O RETRATO DA MINHA MÃE
Não sei se isso acontece com outros pintores, mas quando eu termino uma obra, fico com a sensação que poderia fazê-la melhor, que poderia ter feito mais... Sempre considero a minha pintura inacabada, imperfeita. Agora, graças a Deus, isso não se deu com a pintura do retrato da minha mãe que realizei em 2002. Pelo contrário: fiquei muito satisfeito com o resultado. Mesmo tendo sido bastante exigente com o acabamento. Raras vezes isso aconteceu. Estou convencido de que fiz o melhor que poderia. E olha que foi executado numa circunstância complicada, adversa: dois meses apenas após sua morte. Morte que me abalou profundamente, porque ocorreu de repente - foi um infarto fulminante. E a minha mãe era tudo que eu tinha. E cabe aqui explicar que eu morava sozinho com ela, portanto, além de mãe, era ela companheira também. E mãe, sabemos todos, é a melhor companheira, amiga. Passei vários meses inconsolável. Aliás, até hoje.
O seu falecimento aconteceu na passagem do ano 2001 para 2002. Data que ficou muito marcada em meu coração e para sempre.
Meu sofrimento foi enorme, vocês devem imaginar. Nada me consolava. Entretanto, foi aí quando sessenta e poucos dias depois do seu desaparecimento, resolvi fazer o retrato dela. Sou artista plástico, para os que não me conhecem, e costumava pintar, de vez em quando, entre outros temas, figuras humanas e retratos. No entanto nunca pintei o retrato de minha mãe. Agora o meu coração exigia que o fizesse. Só que eu não vinha pintando nada até então porque naquele meu estado achava que não conseguiria fazer algo com qualidade, principalmente retratos. E de qualidade a arte da pintura requer. Poderia ter feito esse retrato antes, com ela em vida, todavia infelizmente não fiz. Agora sabia que era tarde, mas ainda assim queria corrigir em parte esse erro. Sentia essa necessidade. Tivesse a dificuldade que tivesse. Acreditava também que fazendo a sua imagem, amenizaria até o meu sofrimento. Considerei ainda que eu estaria realizando um dos sonhos dela, mesmo tardiamente, apesar de já falecida, que era a pintura desse seu “portrait”. Lembrei-me de quando uma vez, ela me observando retratar algumas pessoas, me perguntou com humor: “Meu filho: por que você nunca faz o retrato também de sua mãe? É porque você me acha feia?” E concluiu confessando com a voz bastante meiga e melancólica ao mesmo tempo: “Sua mãe queria tanto que você fizesse o retrato dela!”.

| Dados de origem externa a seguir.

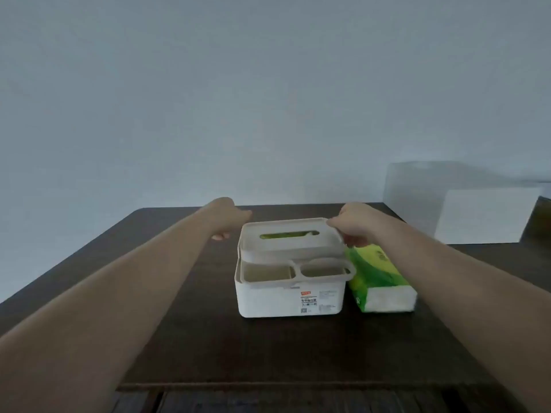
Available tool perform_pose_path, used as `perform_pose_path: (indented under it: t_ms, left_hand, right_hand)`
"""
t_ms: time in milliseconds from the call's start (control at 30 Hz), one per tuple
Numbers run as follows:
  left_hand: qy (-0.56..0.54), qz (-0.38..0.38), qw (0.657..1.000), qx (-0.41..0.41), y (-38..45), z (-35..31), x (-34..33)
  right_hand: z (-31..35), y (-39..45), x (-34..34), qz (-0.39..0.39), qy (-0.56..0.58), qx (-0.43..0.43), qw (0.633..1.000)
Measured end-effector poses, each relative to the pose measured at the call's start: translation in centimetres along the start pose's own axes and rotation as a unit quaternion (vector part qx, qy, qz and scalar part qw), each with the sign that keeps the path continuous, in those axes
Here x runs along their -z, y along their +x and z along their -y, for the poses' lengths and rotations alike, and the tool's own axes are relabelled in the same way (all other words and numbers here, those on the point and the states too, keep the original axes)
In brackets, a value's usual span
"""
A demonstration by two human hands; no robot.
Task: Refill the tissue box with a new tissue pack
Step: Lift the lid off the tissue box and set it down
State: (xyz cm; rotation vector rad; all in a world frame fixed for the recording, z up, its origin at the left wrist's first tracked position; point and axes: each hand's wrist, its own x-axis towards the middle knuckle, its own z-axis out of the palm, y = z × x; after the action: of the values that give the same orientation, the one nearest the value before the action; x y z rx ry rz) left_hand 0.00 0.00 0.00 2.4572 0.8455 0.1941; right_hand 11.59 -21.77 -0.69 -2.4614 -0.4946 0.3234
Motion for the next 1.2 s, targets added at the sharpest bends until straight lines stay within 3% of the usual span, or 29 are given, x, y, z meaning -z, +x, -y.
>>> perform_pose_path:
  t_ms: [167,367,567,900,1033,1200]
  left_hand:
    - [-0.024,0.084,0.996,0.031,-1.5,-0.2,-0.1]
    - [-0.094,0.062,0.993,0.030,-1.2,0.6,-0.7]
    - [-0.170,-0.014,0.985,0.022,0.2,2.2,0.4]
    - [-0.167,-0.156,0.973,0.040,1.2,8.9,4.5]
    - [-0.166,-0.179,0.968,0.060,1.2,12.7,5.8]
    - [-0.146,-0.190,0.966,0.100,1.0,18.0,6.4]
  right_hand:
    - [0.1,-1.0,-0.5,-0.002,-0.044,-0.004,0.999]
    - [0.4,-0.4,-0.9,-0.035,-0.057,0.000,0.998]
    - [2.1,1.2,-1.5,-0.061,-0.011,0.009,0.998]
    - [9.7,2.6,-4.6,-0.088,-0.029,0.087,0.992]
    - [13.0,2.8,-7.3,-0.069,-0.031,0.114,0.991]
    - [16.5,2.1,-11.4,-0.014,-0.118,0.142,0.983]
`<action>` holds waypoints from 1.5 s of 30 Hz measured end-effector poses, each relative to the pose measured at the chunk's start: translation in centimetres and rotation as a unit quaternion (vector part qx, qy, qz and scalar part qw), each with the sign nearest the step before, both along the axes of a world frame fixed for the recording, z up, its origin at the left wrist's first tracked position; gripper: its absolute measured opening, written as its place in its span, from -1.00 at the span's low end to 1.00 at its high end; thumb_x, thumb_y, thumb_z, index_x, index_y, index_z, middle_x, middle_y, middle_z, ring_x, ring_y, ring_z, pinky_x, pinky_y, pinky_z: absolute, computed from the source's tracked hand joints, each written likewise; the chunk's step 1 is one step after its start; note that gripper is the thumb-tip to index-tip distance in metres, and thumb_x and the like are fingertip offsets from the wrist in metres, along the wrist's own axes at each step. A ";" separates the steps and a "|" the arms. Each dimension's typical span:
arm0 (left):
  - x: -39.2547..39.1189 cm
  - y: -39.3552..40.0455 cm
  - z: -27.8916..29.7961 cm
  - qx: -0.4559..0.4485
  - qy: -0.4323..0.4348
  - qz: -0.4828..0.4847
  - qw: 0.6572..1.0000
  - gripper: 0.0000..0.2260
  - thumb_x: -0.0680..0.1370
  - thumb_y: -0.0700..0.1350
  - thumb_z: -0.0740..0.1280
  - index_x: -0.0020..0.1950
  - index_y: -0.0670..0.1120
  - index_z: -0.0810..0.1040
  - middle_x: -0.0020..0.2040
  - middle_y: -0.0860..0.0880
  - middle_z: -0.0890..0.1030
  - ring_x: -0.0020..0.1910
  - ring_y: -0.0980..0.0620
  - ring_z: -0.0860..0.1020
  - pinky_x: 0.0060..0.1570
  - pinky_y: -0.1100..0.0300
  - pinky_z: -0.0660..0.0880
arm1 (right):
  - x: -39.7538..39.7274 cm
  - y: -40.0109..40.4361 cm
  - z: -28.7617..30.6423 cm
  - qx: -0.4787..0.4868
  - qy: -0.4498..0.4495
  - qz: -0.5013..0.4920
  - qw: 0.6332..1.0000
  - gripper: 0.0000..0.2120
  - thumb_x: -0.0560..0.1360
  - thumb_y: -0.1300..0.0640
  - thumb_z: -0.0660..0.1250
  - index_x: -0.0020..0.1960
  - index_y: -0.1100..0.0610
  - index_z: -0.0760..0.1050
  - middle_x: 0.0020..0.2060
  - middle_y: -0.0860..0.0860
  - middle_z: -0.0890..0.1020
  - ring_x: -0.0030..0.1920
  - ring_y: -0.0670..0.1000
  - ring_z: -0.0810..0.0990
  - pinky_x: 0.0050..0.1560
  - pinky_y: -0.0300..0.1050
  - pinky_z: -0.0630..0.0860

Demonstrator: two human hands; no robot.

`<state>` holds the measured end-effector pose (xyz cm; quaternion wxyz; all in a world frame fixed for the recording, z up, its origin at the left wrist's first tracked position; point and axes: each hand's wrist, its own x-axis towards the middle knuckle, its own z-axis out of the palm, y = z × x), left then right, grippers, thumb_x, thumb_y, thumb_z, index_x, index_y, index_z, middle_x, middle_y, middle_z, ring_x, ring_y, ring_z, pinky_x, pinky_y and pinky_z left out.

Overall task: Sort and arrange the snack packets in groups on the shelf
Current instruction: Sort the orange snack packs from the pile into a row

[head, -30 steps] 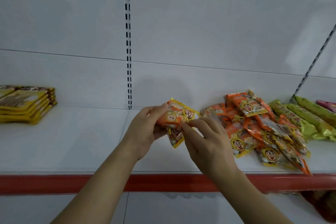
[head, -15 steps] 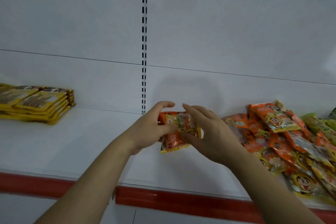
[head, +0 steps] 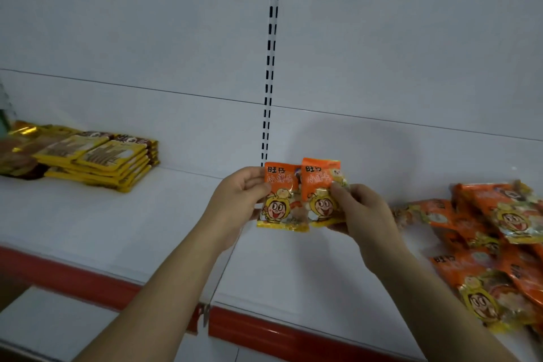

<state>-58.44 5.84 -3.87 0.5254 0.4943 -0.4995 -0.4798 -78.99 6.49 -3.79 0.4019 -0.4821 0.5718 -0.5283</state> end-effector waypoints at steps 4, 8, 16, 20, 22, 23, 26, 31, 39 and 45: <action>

Nunca me perdoei por não ter realizado esse seu desejo. Às vezes – e não há desculpas – nos falta sensibilidade até com pessoas que mais amamos. Lamento intensamente. Entretanto algo me dizia que mesmo depois que ela se foi ainda valia a pena realizar aquele seu sonho; mesmo não podendo ser mais visto por ela, que valia a pena o seu retrato ser contemplado por outras pessoas. Isso me estimulou a fazê-lo.
Reconhecia eu, no entanto, que era muito difícil executar aquele trabalho naquele momento. Estava sempre muito amargurado. Não saberia se teria a necessária firmeza nas mãos; se teria condições psicológicas para levar à frente aquela especial obra. Outro problema: eu não possuía uma boa referência fotográfica dela para realizar um bom retrato. Das que encontrei, nenhuma me agradava. Fiquei preocupado. Na ausência do modelo, boas fotos dele são mais do que importantes, são imprescindívis. Porém não desisti; teria que fazer o retrato usando mais as lembranças dos seus traços fisionômicos. E não é que isso acabou sendo-me favorável? Foi uma grande surpresa! Ao contrário do que eu temia, contribuiu para que eu pudesse reproduzir com mais perfeição a sua imagem. A memória favoreceu para alcançar a verossimilhança necessária em todo retrato que se preze. Pude assim transmitir fielmente para a tela não só a aparência física, mas um pouco da sua alma e tornar a sua figura mais real. Isso é fundamental em retratos, reproduzir não apenas os traços físicos, porém a personalidade do modelo. Confesso que foi o melhor que pintei. Jamais alcançaria de outro modo essa perfeição. Ali estava o verdadeiro retrato da Dona Belinha, minha mãe! Parecia, quando eu pintava, que tinha o pincel guiado pela mão de Deus.
Hoje quando olho para essa pintura me emociono e tenho a impressão que os verdadeiros olhos da minha querida mãe ali estão também me olhando, a aprovar esse seu retrato e feliz com essa tardia homenagem.